__Work to complete__
The answer must consist of every line from the entries below that contains the word "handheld".

__Data to examine__

*** Begin section ***

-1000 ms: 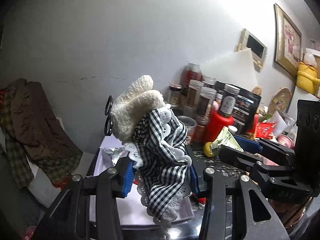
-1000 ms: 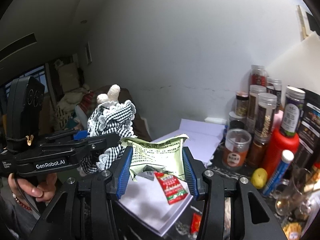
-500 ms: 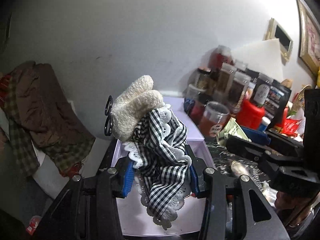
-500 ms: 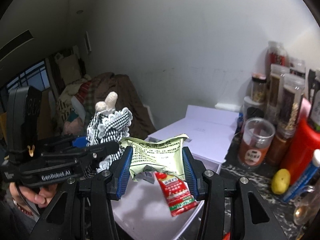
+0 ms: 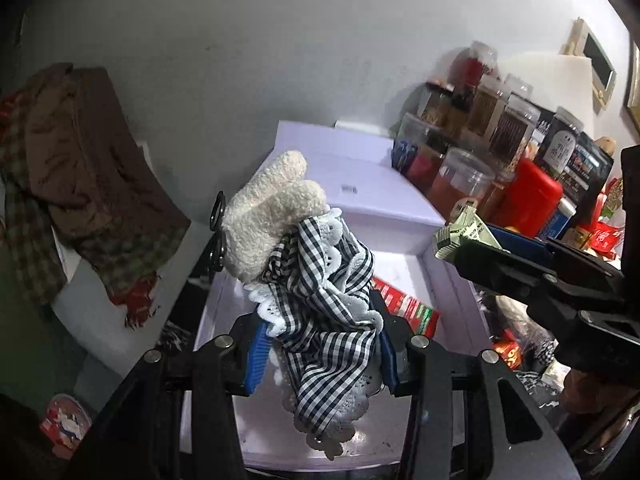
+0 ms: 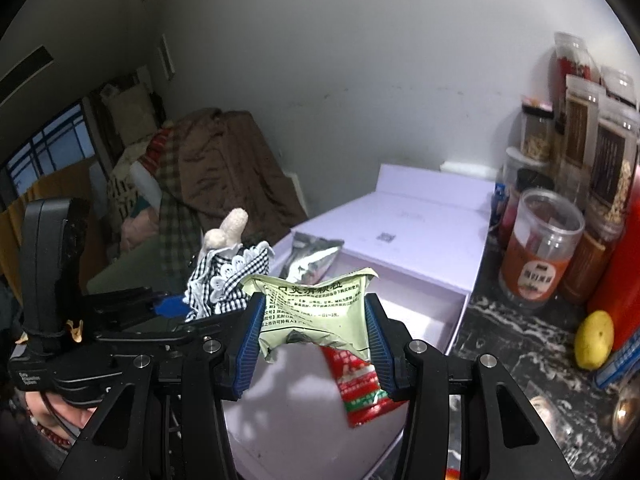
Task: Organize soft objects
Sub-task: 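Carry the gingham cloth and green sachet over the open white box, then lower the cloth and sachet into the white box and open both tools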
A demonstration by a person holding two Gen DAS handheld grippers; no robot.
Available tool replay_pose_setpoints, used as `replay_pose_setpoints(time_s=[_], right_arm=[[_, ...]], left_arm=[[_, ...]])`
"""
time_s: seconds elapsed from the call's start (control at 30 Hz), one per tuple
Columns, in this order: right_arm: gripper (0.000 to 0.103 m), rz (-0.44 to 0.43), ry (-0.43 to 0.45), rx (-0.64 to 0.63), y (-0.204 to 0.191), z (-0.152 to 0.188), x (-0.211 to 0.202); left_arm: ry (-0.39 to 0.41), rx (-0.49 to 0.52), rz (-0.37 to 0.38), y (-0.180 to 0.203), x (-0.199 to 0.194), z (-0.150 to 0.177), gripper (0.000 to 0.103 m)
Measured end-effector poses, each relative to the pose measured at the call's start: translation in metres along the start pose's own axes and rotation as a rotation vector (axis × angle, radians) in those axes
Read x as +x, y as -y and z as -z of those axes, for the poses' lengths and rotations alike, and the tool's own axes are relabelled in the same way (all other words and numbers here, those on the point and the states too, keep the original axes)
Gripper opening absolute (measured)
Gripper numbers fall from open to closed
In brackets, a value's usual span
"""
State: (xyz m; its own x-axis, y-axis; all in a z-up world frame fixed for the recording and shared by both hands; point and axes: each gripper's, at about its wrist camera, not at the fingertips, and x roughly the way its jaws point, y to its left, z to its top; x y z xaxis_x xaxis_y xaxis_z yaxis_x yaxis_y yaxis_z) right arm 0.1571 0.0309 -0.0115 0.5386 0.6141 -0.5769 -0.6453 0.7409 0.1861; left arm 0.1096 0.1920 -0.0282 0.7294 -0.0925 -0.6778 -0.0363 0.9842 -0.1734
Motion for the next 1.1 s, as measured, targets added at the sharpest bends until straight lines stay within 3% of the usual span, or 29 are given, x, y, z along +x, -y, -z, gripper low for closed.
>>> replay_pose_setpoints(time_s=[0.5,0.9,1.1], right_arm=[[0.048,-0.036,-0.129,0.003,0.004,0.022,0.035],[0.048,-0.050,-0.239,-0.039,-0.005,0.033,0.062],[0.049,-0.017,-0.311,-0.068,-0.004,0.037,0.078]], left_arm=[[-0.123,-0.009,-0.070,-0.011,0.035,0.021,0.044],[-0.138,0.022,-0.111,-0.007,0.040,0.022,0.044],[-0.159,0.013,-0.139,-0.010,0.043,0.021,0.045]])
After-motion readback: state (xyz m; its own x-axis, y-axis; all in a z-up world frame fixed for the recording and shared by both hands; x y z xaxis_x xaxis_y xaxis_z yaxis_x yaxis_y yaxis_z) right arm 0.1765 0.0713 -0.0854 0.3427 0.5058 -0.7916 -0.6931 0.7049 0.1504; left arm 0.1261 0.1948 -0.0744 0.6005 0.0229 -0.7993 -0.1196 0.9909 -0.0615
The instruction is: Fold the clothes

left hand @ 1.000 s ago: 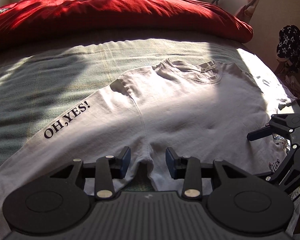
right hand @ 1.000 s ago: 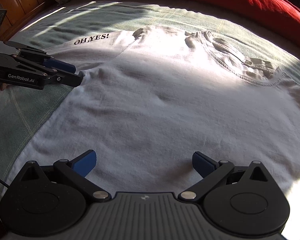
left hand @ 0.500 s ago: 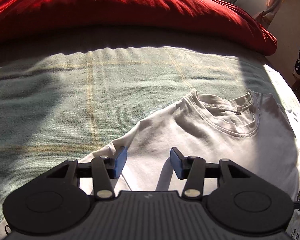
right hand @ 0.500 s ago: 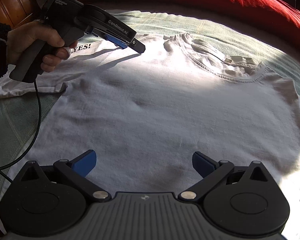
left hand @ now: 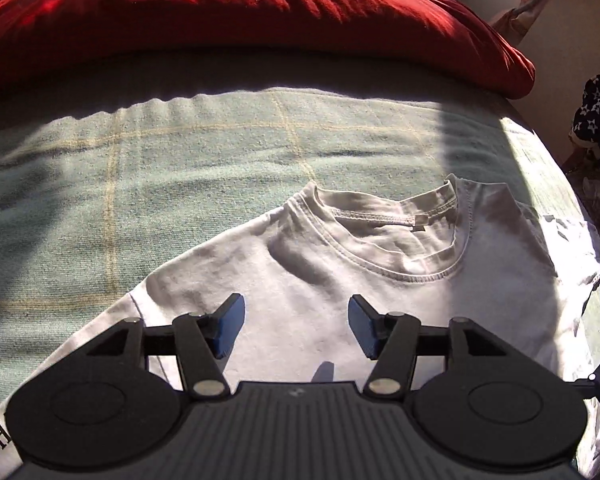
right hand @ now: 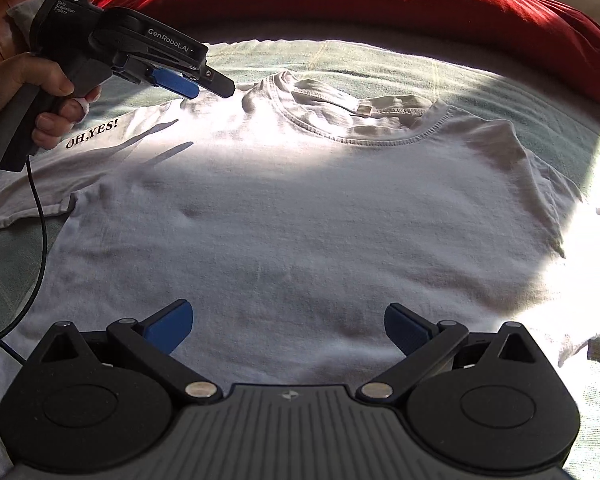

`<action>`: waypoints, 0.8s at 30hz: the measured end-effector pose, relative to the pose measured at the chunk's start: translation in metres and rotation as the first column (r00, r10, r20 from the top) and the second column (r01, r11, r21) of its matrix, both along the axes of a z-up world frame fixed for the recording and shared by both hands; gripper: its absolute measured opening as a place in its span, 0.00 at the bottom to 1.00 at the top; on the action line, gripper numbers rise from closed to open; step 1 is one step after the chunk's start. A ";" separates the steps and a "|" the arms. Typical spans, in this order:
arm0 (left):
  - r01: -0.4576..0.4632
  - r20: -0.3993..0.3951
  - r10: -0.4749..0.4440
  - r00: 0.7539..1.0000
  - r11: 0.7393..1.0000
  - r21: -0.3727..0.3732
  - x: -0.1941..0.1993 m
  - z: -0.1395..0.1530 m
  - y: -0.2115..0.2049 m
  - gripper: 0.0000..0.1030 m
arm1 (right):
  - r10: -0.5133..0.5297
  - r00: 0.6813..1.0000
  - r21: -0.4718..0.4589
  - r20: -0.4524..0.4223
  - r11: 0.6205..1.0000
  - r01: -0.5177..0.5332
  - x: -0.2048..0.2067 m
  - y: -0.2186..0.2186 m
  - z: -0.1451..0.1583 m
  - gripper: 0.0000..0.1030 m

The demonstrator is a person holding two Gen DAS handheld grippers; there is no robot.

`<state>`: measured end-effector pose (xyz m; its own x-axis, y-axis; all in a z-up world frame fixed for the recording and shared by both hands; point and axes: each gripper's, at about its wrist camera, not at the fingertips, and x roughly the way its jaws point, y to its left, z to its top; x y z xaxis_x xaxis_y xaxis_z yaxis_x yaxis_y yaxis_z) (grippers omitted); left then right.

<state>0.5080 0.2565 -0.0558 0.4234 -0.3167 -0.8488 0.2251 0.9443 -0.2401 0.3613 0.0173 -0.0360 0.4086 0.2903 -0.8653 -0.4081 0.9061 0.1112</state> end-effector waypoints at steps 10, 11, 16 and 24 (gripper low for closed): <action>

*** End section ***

__Answer space__
A demonstration by a person holding two Gen DAS handheld grippers; no robot.
The demonstrator is a person holding two Gen DAS handheld grippers; there is no robot.

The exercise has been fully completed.